DESCRIPTION OF THE TASK: Transcribe each record below word for word.

■ ■ ■ ■ ■

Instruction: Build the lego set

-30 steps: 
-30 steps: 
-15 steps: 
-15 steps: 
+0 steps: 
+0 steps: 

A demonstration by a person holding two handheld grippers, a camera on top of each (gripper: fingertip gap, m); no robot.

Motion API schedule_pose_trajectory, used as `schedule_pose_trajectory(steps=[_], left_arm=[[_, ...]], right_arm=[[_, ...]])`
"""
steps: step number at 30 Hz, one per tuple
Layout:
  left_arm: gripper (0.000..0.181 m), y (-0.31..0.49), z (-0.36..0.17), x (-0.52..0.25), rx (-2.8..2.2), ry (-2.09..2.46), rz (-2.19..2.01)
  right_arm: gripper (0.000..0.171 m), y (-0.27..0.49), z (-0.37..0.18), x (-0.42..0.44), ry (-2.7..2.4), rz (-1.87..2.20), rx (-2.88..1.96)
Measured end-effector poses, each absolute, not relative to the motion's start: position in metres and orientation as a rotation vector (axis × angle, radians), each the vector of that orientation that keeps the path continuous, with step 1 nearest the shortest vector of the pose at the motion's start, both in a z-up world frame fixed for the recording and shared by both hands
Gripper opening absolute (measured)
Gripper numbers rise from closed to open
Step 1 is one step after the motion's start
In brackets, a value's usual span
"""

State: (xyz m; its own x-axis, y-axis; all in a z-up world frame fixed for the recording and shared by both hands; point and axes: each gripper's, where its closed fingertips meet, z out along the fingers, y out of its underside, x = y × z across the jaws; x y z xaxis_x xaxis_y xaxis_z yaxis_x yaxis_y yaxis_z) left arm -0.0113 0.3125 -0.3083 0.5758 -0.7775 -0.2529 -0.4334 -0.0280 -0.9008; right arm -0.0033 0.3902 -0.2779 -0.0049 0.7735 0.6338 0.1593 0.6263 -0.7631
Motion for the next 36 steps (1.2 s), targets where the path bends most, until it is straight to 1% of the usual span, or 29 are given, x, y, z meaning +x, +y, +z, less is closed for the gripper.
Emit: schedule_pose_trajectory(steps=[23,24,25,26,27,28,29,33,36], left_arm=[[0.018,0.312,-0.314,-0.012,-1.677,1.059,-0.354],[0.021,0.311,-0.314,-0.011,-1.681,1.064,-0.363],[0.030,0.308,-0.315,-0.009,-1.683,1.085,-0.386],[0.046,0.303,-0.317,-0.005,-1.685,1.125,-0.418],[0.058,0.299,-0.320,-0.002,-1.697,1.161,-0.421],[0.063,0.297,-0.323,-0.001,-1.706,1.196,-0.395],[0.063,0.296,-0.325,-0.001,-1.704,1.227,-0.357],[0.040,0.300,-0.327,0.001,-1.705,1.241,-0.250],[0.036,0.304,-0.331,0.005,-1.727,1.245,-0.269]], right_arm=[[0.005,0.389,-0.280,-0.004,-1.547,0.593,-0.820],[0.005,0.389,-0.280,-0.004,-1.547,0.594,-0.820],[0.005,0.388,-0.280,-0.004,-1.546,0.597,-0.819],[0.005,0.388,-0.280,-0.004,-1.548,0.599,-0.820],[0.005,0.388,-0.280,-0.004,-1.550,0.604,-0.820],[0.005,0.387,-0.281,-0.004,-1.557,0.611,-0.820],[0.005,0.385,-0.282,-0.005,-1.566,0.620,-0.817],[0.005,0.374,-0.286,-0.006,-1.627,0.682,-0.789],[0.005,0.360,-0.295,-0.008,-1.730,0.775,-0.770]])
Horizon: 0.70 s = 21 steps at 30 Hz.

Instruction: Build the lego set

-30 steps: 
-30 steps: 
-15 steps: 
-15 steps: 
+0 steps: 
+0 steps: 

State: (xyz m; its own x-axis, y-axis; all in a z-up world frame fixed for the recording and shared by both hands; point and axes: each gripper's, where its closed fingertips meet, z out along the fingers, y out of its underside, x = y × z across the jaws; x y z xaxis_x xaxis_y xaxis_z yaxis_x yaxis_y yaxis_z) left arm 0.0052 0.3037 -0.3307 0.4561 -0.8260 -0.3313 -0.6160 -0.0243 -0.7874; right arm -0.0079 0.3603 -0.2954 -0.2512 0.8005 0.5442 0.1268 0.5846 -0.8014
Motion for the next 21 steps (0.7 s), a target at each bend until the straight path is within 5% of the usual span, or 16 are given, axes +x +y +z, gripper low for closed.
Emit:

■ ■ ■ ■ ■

EXERCISE SOLUTION:
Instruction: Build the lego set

-30 steps: 
-30 steps: 
-15 steps: 
-15 steps: 
+0 steps: 
+0 steps: 

A demonstration by a person holding two handheld grippers, a camera on top of each (gripper: fingertip gap, m); no robot.

Motion API schedule_pose_trajectory, used as `schedule_pose_trajectory(steps=[_], left_arm=[[_, ...]], right_arm=[[_, ...]])`
"""
steps: step number at 30 Hz, one per tuple
Layout:
  left_arm: gripper (0.000..0.181 m), y (-0.31..0.49), z (-0.36..0.17), x (-0.52..0.25), rx (-2.8..2.2), ry (-2.09..2.46), rz (-2.19..2.01)
  right_arm: gripper (0.000..0.171 m), y (-0.27..0.49), z (-0.37..0.18), x (-0.42..0.44), ry (-2.7..2.4), rz (-1.87..2.20), rx (-2.88..1.96)
Measured end-effector poses, each absolute, not relative to the motion's start: position in metres and orientation as a rotation vector (axis × angle, radians), each the vector of that orientation that keeps the path continuous, with step 1 nearest the shortest vector of the pose at the motion's start, both in a z-up world frame fixed for the recording and shared by both hands
Gripper opening absolute (measured)
Gripper numbers rise from closed to open
Step 1 is one step after the motion's start
In brackets, a value's usual span
"""

State: (xyz m; its own x-axis, y-axis; all in a z-up world frame fixed for the recording and shared by both hands; point and axes: each gripper's, where its closed fingertips meet, z out along the fingers, y out of its underside, x = y × z across the jaws; x y z xaxis_x xaxis_y xaxis_z yaxis_x yaxis_y yaxis_z) left arm -0.0113 0.3125 -0.3083 0.5758 -0.7775 -0.2529 -0.4334 -0.0280 -0.9008; right arm -0.0033 0.3902 -0.2779 -0.0049 0.7735 0.6338 0.1593 0.6263 -0.7631
Motion for the next 36 steps (1.2 s), targets where the path bends most, until it is straight to 1% of the usual span, or 29 are given, x, y, z meaning +x, +y, +z, less is closed for the gripper.
Emit: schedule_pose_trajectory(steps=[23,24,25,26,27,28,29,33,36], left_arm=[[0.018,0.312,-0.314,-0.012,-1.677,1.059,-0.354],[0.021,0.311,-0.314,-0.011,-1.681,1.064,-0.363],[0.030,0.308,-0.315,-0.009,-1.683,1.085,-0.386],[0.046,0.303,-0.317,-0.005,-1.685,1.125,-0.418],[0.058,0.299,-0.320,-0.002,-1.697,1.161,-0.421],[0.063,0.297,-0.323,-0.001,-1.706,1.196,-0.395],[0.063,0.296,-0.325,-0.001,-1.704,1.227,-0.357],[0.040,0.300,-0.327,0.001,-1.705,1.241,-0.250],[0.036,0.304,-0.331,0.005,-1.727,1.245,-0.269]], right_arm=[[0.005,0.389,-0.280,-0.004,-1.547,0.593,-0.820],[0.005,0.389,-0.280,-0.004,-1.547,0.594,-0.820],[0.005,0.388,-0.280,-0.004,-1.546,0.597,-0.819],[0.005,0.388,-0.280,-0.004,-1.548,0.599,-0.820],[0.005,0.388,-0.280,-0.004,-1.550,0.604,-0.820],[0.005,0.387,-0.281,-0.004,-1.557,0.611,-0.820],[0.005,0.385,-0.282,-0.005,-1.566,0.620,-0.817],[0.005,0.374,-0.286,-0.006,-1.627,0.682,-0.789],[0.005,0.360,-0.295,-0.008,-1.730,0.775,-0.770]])
Horizon: 0.70 s = 21 steps at 30 Hz.

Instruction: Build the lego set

-30 steps: 
-30 steps: 
-15 steps: 
-15 steps: 
+0 steps: 
+0 steps: 

State: (xyz m; its own x-axis, y-axis; all in a z-up world frame fixed for the recording and shared by both hands; point and axes: each gripper's, where its closed fingertips meet, z out along the fingers, y out of its underside, x = y × z across the jaws; x y z xaxis_x xaxis_y xaxis_z yaxis_x yaxis_y yaxis_z) left arm 0.0052 0.3037 -0.3307 0.4561 -0.8260 -0.3313 -0.6160 -0.0243 -0.7874; right arm -0.0079 0.3603 -0.2954 -0.2512 0.8005 0.5442 0.1268 0.5846 -0.8014
Motion for the next 21 steps (0.7 s), a target at each bend until the straight path is within 5% of the usual span, or 16 are given, axes +x +y +z, gripper low for closed.
Emit:

No further output is required, since the answer is complete.